I grew up in a small farming community in Illinois which did not have much diversity (in elementary, middle, and high school all my classmates were white). When I attended college, my two freshmen suitemates were the first African Americans I had consistent contact with. There was a shadow of sadness for me when my parents shared with me that friends from back home were “worried” that I had African American suitemates.
Following college, I attended and then graduated from the University of Florida Law School. This was a school in a state that was one that did not follow “all deliberate speed” in desegregation following the Supreme Court decision in Brown vs. Board of Education of Topeka. As an ongoing student of the law, I have kept up by studying the topic of desegregation and the ongoing effects and injustices of racial discrimination.

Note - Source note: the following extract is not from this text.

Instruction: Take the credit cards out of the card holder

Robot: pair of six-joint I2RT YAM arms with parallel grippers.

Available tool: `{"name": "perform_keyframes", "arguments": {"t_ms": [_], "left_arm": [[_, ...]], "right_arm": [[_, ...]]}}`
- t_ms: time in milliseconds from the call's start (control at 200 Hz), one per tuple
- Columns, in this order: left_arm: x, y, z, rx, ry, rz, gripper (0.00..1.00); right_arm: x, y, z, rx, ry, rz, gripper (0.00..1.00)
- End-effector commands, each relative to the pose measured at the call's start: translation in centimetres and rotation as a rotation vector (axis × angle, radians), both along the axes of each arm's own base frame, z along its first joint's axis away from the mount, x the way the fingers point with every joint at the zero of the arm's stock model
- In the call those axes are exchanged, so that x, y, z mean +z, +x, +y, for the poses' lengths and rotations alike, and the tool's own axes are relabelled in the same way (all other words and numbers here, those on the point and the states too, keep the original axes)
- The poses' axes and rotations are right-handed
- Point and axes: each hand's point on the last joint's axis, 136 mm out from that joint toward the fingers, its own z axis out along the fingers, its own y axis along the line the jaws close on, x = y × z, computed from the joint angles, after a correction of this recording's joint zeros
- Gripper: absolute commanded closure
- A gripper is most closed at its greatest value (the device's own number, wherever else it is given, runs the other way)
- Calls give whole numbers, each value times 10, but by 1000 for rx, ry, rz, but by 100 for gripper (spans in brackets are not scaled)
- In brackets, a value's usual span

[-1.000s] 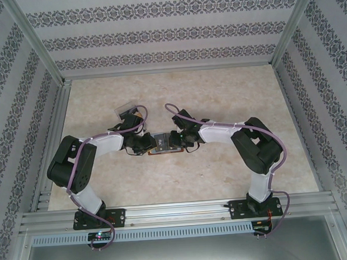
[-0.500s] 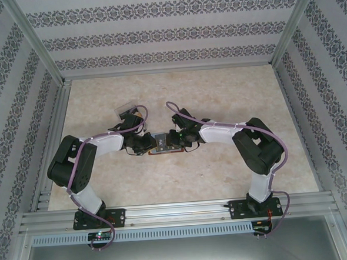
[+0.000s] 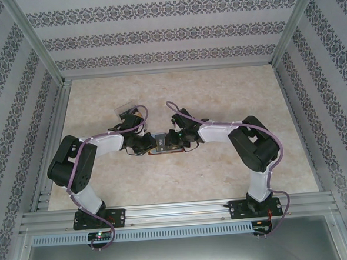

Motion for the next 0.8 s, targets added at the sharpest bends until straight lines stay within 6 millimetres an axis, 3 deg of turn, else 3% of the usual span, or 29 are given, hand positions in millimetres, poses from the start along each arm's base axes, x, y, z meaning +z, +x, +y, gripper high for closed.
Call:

Finally, I served as founding pastor of a new church plant in the southwest side of Chicagoland. I was privileged to see our church welcome and enfold people from a variety of backgrounds in the sixteen years that I was a pastor there. I still remember the pointed question to me from an African American man who had moved from the South to work in the Chicagoland auto industry, “If I come to your church, will I be accepted?”
This month marks the birthday anniversary of Martin Luther King Jr. and this year marks the 50th year commemoration of the death of Martin Luther King Jr. by an assassin’s bullet.

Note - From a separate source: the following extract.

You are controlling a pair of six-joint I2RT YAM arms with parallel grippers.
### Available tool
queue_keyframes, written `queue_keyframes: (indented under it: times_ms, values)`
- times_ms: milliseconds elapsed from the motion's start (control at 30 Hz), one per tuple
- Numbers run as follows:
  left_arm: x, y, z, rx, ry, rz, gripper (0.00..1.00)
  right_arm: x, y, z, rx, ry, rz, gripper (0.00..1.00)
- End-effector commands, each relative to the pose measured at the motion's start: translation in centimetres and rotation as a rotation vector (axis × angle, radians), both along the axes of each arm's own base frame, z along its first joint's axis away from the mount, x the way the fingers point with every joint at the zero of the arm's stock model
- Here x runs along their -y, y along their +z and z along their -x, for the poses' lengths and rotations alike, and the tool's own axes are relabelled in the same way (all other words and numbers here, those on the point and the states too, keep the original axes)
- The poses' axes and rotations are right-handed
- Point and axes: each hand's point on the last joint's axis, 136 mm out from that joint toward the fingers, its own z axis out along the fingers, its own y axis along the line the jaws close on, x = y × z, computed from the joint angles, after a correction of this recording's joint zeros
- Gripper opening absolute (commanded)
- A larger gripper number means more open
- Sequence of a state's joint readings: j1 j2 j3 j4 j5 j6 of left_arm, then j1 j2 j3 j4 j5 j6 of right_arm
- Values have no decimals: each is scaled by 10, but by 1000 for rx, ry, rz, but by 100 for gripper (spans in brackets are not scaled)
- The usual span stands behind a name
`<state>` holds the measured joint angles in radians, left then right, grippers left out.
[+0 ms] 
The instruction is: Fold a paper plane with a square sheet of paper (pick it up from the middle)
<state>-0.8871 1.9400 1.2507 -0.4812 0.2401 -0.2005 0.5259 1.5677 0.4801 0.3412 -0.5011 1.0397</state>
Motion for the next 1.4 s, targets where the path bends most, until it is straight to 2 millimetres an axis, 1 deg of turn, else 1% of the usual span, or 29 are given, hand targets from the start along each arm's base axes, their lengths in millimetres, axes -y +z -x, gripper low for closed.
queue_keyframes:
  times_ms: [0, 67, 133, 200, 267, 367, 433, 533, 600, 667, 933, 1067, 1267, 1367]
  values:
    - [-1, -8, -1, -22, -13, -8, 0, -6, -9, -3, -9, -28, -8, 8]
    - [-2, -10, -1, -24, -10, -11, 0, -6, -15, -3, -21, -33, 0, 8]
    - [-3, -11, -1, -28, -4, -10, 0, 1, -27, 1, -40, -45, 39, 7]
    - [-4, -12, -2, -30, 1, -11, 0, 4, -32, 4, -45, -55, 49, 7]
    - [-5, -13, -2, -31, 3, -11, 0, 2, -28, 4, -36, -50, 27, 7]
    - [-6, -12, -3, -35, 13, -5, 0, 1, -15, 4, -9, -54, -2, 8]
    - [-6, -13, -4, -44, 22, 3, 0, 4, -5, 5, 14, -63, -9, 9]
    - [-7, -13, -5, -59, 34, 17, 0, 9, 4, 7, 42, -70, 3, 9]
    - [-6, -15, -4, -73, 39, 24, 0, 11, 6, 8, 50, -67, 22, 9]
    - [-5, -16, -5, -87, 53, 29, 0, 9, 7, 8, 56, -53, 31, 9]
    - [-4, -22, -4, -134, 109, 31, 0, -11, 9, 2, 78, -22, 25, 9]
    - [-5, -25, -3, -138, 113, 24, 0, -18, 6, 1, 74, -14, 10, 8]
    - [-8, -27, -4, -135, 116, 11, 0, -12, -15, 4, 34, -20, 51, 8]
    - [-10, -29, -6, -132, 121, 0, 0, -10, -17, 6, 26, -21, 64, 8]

At Calvin Seminary, we will be hosting various conversations and presentations with the hope of not only remembering the ministry of Rev. Dr. King, but also taking up the challenge of confronting racial injustice as well as developing redemptive relationships as individuals and in our society.
As part of my personal journey, I recently visited the new National Museum of African American History and Culture in Washington, D.C. If you have the opportunity to visit this museum, I highly recommend that you do so.
In the words of Martin Luther King Jr., “I have a dream that my four little children will one day live in a nation where they will not be judged by the color of their skin, but by the content of their character.” What are you doing to help move your heart from “here” to “there” in your own journey of responding to the dream of Martin Luther King Jr.?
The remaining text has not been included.